Significantly, soldiers and officials who served with Yee and al-Halabi at Gitmo are standing up for them and expressing their belief that neither men are in fact spies at all, but committed their acts out of — you guessed it — humanitarian concerns. Not that we're likely to find out for ourselves; it's unlikely that these men will be giving out press releases any time soon.

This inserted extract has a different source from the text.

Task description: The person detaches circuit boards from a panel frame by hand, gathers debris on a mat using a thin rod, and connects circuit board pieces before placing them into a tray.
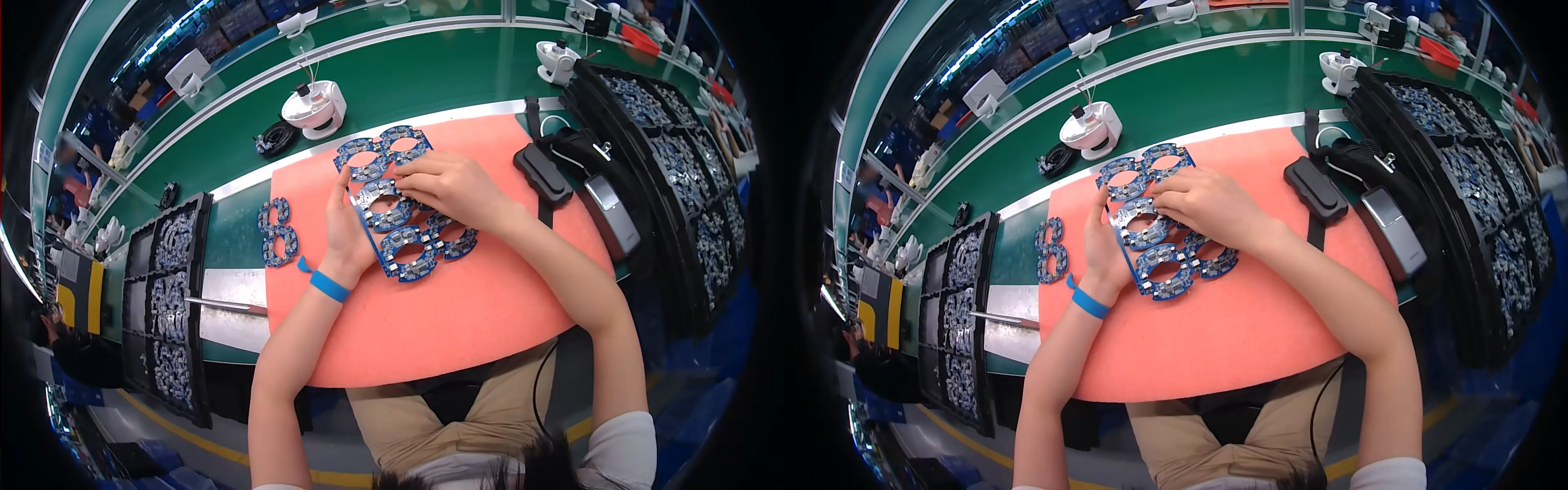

What is increasingly obvious is that the military and media are continuing to back away from their original description of al-Halabi as being a spy for the Syrian government, reverting instead to some “unspecified enemy” he was reporting to in Syria. This should undoubtedly be of as much concern to the Syrians as it is to us, if true; there are reliable reports of a significant upsurge in Fundamentalism within that aggressively secular country, with bin-Laden style Wahhabism shooting up tender new roots in the north. The average Syrian, increasingly alarmed at what is happening to his neighbor in Iraq, is apparently turning to radical Islam for solace — raising the uncomfortable possibility of that country becoming the halal Cambodia to the kaffir Vietnam we are throwing up to their east.